Mercury: The Worst of The Worst

1. Mercury is the most toxic non-radioactive metal on the planet.

2. There is no safe level of mercury in humans.

3. Mercury shuts down your body’s ability to defend itself from heavy metal toxicity, by preventing the elimination of ALL heavy metals.

The Two Main Sources of Mercury Exposure

1. Amalgam fillings: your own and those of your mother’s

2. Vaccines

Amalgam fillings contain about 50% mercury, making it the #1 source of exposure for humans.  The main concern, is the mercury which continuously leeches out of the fillings.  This leaching of mercury vapors gases is accelerated by chewing gum, drinking hot beverages and eating acidic foods.

Numerous studies have demonstrated that mercury from amalgam fillings of pregnant women, has accumulated in the brain, kidneys and liver of their fetuses.  The mercury exposure from the mother continues after birth through breast-feeding.  It is estimated that a fetus absorbs up to 75% of the mother’s toxicity.

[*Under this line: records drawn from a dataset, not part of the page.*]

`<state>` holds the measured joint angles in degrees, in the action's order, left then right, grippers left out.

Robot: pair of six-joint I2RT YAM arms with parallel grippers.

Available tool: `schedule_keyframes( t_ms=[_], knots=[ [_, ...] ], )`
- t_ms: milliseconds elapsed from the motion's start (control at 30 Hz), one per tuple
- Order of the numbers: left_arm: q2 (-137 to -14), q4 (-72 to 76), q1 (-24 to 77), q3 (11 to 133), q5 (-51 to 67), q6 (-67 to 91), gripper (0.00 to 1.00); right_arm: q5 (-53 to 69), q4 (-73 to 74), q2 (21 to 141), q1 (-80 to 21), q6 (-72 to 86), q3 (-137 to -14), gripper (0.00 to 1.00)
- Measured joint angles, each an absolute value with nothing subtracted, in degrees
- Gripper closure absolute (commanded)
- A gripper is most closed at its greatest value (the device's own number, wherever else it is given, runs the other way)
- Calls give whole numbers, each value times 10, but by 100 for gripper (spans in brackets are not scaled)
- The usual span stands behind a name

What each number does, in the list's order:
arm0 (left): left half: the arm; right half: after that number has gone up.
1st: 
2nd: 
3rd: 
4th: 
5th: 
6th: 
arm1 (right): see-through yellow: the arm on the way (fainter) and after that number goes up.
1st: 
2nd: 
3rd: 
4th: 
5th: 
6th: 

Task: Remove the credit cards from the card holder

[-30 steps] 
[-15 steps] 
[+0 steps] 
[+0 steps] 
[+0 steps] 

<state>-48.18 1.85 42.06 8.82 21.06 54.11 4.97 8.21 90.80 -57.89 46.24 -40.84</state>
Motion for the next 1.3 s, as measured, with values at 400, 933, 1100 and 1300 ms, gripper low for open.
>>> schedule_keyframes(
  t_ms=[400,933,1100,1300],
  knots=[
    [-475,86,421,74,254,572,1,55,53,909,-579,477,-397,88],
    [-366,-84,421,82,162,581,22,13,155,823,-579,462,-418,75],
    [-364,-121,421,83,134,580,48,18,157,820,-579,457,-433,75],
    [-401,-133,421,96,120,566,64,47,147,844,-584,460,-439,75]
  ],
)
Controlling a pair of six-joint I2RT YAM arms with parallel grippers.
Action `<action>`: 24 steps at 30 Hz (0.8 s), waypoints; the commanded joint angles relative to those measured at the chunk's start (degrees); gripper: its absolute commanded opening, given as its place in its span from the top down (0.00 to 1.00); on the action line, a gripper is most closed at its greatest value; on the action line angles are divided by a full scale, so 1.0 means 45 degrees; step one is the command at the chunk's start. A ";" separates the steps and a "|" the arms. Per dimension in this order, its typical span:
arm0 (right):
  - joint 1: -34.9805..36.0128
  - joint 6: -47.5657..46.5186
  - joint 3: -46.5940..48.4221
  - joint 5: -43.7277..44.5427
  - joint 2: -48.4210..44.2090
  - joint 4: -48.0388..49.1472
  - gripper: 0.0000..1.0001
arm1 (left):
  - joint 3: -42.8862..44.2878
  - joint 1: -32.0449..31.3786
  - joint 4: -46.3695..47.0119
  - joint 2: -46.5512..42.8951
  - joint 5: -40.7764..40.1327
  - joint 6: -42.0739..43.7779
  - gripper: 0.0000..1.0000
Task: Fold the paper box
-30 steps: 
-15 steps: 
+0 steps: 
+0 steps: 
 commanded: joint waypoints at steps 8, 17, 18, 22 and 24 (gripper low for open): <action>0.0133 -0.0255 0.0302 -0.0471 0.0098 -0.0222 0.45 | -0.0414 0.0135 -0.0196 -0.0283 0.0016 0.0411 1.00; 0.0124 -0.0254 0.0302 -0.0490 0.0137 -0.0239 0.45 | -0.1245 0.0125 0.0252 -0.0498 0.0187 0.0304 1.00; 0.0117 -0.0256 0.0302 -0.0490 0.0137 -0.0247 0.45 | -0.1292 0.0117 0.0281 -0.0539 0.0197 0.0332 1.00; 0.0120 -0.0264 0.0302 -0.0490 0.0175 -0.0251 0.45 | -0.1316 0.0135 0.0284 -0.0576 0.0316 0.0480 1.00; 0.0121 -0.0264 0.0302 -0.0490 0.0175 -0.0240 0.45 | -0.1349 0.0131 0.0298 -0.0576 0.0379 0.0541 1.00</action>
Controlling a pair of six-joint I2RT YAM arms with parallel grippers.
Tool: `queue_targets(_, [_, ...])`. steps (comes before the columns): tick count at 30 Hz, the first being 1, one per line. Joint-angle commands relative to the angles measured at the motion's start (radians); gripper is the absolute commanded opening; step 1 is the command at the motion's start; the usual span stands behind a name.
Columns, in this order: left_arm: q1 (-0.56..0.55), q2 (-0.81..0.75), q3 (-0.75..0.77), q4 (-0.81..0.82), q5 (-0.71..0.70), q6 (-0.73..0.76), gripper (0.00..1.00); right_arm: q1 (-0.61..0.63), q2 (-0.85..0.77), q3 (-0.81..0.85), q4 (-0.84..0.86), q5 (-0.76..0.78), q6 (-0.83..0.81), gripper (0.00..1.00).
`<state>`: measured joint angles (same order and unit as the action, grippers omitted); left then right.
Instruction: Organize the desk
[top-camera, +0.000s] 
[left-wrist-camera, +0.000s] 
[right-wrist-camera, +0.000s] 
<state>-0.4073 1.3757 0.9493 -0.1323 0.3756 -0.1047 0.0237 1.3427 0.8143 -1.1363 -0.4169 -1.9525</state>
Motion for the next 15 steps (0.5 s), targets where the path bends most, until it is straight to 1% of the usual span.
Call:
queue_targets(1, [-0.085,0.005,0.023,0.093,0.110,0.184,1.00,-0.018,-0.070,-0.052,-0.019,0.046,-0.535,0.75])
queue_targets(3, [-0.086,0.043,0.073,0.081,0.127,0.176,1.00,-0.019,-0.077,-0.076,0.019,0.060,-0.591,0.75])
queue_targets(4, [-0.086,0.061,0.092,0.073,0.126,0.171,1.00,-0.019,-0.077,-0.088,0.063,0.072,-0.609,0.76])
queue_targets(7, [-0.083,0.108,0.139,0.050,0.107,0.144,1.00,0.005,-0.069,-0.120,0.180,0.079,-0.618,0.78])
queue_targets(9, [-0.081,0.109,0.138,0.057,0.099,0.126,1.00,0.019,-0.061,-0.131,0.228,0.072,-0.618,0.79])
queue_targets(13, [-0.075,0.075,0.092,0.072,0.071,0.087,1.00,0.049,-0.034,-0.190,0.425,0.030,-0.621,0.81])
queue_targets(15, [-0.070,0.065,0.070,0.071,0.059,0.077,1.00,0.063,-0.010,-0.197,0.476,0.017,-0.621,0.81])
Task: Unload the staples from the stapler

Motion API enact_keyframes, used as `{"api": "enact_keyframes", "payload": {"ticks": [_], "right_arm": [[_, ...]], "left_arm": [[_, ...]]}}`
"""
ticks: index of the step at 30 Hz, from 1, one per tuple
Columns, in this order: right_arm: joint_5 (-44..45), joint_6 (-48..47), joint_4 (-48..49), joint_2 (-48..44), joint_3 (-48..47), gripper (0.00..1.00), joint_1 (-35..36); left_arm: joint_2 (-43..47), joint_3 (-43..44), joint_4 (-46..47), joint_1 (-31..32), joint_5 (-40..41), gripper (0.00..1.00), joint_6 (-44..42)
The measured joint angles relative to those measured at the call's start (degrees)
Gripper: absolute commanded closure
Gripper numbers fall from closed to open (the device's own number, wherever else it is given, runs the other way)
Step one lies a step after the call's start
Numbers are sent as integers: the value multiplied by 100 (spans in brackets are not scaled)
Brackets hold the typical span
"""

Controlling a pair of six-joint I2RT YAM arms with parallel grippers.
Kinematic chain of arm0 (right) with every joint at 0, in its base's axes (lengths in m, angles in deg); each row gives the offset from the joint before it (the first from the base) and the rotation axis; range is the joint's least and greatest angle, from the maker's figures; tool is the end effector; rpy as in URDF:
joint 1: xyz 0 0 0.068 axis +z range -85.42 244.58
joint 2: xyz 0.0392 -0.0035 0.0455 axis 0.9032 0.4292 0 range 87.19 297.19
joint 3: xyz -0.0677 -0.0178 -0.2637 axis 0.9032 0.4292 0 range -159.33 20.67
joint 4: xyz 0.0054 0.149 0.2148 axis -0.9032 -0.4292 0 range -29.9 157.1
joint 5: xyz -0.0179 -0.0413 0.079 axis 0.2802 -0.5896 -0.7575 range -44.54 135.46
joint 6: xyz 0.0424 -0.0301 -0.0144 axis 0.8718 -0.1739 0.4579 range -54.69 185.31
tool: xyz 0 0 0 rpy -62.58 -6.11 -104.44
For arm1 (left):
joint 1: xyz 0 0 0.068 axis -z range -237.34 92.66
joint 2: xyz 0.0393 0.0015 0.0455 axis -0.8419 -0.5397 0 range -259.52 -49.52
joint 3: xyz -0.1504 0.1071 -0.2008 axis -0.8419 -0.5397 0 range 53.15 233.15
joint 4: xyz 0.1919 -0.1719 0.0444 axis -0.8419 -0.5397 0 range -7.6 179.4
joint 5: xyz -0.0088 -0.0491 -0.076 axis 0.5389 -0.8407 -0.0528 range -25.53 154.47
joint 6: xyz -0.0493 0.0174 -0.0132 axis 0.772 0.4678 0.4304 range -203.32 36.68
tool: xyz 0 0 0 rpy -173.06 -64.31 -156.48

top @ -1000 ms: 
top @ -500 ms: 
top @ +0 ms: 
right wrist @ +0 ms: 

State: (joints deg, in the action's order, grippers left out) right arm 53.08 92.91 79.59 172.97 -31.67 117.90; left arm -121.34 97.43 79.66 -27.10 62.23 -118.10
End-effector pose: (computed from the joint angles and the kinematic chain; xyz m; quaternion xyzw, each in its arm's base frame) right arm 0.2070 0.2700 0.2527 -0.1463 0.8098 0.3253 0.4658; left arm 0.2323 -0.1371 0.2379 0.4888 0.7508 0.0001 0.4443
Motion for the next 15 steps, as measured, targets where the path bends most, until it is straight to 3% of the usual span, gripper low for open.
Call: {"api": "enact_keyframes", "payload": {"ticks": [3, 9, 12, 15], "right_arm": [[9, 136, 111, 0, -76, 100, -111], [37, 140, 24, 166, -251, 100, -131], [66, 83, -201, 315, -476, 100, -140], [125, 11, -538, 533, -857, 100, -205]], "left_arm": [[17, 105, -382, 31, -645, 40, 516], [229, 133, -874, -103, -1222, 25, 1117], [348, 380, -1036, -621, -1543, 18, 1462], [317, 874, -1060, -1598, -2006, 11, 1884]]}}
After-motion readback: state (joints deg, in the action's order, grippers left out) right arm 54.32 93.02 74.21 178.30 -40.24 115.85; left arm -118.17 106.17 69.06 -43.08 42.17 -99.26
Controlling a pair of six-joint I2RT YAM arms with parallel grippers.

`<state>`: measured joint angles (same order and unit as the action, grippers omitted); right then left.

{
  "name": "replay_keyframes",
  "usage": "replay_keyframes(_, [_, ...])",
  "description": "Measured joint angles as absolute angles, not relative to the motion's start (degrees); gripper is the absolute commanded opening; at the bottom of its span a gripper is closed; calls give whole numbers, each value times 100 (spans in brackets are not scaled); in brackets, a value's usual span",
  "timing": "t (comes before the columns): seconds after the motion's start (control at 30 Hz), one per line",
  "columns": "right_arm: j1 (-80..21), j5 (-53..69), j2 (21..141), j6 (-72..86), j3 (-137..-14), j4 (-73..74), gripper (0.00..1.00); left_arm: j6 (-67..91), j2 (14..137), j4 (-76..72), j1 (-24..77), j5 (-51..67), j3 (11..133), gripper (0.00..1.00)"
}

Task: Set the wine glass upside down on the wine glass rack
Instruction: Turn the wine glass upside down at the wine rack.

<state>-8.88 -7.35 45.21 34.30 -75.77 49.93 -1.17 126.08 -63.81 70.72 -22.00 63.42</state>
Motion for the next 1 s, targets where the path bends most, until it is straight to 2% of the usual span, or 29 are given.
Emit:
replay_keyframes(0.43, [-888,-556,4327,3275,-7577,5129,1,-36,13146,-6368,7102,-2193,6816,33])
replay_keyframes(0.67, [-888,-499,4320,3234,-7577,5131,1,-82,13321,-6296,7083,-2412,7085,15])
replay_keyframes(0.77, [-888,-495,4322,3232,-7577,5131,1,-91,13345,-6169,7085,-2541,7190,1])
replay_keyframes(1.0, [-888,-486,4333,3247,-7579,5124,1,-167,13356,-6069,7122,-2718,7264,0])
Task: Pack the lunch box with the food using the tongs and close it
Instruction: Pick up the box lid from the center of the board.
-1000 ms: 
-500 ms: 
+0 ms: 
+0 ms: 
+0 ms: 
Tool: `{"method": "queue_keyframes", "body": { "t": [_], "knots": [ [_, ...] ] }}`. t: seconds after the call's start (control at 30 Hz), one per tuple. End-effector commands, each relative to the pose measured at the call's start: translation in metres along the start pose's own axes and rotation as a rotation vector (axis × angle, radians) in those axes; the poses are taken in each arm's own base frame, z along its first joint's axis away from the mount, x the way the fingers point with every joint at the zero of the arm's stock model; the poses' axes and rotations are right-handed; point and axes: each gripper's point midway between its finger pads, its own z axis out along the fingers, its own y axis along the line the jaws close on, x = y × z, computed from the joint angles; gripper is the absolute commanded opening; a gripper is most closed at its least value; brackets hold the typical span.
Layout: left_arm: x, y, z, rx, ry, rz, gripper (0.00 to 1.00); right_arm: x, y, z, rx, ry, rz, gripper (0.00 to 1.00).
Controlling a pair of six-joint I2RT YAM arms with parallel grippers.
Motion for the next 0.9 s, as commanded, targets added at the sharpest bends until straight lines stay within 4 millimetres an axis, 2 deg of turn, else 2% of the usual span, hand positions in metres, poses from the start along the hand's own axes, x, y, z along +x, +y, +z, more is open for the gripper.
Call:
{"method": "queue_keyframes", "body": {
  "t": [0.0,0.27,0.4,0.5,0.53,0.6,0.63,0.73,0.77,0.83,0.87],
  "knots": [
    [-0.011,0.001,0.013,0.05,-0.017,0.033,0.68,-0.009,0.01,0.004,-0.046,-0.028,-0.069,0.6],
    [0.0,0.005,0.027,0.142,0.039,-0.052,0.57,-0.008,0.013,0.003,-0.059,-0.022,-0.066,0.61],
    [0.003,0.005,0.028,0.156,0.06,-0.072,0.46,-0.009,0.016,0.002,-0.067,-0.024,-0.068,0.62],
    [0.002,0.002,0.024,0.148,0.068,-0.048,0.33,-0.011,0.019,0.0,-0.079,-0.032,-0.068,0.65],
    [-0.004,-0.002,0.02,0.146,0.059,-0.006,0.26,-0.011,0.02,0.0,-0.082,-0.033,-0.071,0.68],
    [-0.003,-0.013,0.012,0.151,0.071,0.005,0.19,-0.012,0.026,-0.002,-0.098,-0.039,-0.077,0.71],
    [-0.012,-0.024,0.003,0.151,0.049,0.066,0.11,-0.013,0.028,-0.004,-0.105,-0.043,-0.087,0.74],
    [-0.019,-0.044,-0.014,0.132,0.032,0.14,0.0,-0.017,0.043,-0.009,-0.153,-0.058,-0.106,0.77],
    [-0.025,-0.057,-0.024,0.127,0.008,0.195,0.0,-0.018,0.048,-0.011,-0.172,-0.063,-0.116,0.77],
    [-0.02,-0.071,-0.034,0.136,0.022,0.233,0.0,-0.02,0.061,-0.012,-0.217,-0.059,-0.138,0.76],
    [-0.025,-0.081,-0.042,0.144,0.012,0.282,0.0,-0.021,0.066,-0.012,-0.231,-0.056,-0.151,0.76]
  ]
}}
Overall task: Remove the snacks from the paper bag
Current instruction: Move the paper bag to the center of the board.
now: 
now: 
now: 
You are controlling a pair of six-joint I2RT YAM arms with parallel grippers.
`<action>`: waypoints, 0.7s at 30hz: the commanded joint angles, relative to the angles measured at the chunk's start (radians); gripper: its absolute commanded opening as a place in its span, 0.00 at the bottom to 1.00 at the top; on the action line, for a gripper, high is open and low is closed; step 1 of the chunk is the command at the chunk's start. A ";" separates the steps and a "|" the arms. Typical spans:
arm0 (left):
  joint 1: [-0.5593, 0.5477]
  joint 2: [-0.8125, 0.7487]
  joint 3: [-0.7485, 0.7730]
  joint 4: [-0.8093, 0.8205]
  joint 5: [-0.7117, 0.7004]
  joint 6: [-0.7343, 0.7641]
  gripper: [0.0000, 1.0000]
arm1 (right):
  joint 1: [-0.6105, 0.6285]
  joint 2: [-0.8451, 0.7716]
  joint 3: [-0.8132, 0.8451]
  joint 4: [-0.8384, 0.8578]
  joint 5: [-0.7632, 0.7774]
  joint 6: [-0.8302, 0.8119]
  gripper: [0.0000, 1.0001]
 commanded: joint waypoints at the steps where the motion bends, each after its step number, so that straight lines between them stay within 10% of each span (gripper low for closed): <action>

Thimerosal, an inorganic mercury compound, is utilized as a preservative in vaccinations and pharmaceutical products.

What About Fish?

While a valid concern, the amount of mercury found in seafood, pales in comparison to the mercury exposure from amalgam fillings.  For example, eight amalgam fillings excrete approximately 14-23 mcg of mercury with a twenty-four hour period.  Whereas a single serving of fish, contains 0.5-1.5 mcg of mercury.

Additionally, it is necessary to consider the bioavailability of the types of mercury from fish vs. amalgam fillings.

The mercury found in fish is mostly absorbed in the intestines, with an absorption rate of 7%.  However, mercury vapors from amalgam fillings has a bioavailability of 78%.

Mercury and Your Body

The human body has an innate ability to protect itself from toxic exposure.  When experiencing a toxic load, the body normally stores toxins, including mercury, in metabolically inactive tissue: body fat stores and fibrous tissue.  But for numerous reasons, such as genetics and developmental factors, toxins can spill over into organs, mainly the brain, kidneys and liver.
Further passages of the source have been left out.